If we want to find the element at the i-th position in the inorder traversal:
- We know we're looking for the root if the left subtree has exactly
i-1 nodes.
- We know it will be in the left subtree if the left subtree has
i or more nodes.
- We know it will be in the right subtree if the left subtree has less than
i-1 nodes.
- We can repeat this recursively by updating
i appropriately. More specifically, we need to decrease i by the size of the left subtree plus one whenever we go to the right subtree, as the inorder traversal of that subtree will start at that position of the original inorder traversal. We don't need to change i when going to the left subtree, as the inorder traversal of that subtree will start at the starting position of the original inorder traversal.
So, in pseudo-code, we can do the following:
currentNode = root
while true
if getSubtreeCount(currentNode.left) == i-1
return currentNode
else if getSubtreeCount(currentNode.left) < i-1
currentNode = currentNode.left
else
currentNode = currentNode.right
i -= getSubtreeCount(currentNode.left) + 1
This will give us a running time of O(treeHeight).
Example:
Say we have a tree:
D
/ \
B F
/ \ / \
A C E G
Say we're looking for the 2nd position in the inorder traversal. We'd start off with D. We'd see that the left subtree has 3 nodes, so we know the 2nd position is in the left subtree. Looking at B, we see the left subtree has 1 node, so we know B is in the 2nd position.
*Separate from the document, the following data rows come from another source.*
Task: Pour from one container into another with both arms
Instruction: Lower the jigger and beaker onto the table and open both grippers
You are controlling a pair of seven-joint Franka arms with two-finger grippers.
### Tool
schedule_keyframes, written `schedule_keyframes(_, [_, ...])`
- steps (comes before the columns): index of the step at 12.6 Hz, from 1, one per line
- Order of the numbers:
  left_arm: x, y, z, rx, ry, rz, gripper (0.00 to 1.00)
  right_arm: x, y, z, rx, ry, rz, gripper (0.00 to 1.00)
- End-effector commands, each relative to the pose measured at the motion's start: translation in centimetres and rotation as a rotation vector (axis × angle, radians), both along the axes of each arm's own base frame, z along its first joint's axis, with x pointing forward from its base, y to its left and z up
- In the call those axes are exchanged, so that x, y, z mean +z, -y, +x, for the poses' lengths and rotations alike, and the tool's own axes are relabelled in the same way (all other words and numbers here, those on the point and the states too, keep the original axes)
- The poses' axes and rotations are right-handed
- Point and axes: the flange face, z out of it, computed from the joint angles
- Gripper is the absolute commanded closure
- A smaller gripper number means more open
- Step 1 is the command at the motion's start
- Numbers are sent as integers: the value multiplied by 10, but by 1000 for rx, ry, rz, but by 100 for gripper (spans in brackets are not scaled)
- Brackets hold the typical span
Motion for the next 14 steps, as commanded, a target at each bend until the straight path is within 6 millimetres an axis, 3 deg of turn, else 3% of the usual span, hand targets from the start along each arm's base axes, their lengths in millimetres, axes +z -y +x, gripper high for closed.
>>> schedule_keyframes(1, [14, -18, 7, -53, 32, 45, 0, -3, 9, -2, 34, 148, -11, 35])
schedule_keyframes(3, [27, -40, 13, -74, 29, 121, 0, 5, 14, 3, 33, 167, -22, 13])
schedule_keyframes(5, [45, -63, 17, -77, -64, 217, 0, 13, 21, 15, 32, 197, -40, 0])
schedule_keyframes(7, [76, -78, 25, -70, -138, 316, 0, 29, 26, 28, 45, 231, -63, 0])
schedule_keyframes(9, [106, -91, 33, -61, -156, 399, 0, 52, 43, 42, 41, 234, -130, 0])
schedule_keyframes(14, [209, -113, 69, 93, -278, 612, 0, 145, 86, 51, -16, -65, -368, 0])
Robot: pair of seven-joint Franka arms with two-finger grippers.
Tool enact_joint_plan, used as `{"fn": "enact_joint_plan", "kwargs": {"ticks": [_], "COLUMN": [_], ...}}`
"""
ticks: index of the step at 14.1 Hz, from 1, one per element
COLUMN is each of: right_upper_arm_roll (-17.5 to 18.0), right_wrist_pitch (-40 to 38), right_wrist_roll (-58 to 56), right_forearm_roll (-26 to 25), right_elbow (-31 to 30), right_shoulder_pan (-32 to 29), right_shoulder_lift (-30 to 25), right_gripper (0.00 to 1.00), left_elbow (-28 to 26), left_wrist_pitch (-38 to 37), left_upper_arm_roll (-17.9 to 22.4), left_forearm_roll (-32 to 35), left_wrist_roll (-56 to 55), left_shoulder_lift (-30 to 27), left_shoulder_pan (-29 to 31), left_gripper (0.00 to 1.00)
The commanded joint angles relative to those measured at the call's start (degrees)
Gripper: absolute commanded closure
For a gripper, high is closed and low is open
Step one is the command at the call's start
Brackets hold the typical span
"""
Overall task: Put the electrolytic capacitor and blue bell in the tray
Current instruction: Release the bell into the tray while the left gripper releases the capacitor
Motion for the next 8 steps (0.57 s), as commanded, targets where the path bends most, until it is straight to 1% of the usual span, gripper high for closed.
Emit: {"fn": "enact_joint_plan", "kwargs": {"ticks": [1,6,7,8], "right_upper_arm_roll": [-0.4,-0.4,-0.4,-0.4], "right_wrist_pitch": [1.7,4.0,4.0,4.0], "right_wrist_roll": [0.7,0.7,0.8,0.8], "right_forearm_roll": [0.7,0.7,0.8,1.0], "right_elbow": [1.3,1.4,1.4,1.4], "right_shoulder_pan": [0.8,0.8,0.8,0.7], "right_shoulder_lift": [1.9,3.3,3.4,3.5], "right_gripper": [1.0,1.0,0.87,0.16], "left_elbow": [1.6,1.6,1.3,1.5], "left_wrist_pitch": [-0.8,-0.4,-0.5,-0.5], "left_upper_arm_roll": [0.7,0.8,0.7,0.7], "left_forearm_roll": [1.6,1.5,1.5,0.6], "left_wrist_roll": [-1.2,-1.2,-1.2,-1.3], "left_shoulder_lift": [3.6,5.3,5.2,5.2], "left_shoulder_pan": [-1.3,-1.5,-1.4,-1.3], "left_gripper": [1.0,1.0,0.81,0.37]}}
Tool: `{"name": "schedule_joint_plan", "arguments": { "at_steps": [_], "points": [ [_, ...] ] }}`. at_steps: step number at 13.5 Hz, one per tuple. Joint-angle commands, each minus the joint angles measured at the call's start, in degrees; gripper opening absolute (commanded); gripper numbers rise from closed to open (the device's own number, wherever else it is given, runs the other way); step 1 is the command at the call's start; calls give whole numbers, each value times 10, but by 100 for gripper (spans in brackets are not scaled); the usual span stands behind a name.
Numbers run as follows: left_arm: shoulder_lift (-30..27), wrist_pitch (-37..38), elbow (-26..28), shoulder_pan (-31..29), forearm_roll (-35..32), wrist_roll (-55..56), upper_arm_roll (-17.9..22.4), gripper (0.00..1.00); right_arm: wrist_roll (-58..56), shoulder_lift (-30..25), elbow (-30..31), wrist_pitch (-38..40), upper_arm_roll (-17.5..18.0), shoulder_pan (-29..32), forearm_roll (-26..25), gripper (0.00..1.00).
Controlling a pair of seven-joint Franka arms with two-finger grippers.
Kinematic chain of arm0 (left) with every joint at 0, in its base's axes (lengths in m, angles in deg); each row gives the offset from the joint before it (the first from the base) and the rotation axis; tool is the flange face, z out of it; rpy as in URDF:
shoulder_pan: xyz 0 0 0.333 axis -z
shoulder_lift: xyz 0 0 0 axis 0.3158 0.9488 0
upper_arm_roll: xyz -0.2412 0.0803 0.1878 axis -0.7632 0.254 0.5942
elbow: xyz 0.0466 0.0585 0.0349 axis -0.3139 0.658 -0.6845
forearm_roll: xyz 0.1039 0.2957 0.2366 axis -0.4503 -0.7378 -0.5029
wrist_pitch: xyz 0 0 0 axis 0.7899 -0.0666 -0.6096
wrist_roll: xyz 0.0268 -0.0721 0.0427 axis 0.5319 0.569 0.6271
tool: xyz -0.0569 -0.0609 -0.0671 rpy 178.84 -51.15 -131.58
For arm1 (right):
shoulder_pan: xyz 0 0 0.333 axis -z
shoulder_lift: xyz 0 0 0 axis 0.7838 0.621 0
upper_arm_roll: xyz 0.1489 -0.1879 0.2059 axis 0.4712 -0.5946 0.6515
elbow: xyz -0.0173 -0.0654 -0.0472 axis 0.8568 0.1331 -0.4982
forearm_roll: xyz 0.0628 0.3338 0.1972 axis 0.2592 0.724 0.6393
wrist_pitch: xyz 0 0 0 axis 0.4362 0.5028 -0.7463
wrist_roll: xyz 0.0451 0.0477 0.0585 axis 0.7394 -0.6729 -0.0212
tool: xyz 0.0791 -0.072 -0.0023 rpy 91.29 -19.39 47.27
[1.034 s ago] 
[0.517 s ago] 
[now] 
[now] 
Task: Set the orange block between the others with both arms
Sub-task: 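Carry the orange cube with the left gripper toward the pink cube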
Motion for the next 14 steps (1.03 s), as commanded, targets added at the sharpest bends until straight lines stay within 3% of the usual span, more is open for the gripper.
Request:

Say we're looking for the 5th position in the inorder traversal. We'd start off with D. We'd see that the left subtree has 3 nodes, so we know the 6th position is in the right subtree. Looking at F, we now look for the 1st position since there's 4 nodes in the inorder traversal before we get to the subtree with F as the root. We see the left subtree has 1 node, so we know that subtree contains the node in the first position. Looking at E, we see the left subtree has 0 nodes, so we know E is in the 1st position in this subtree, i.e. the node we're looking for.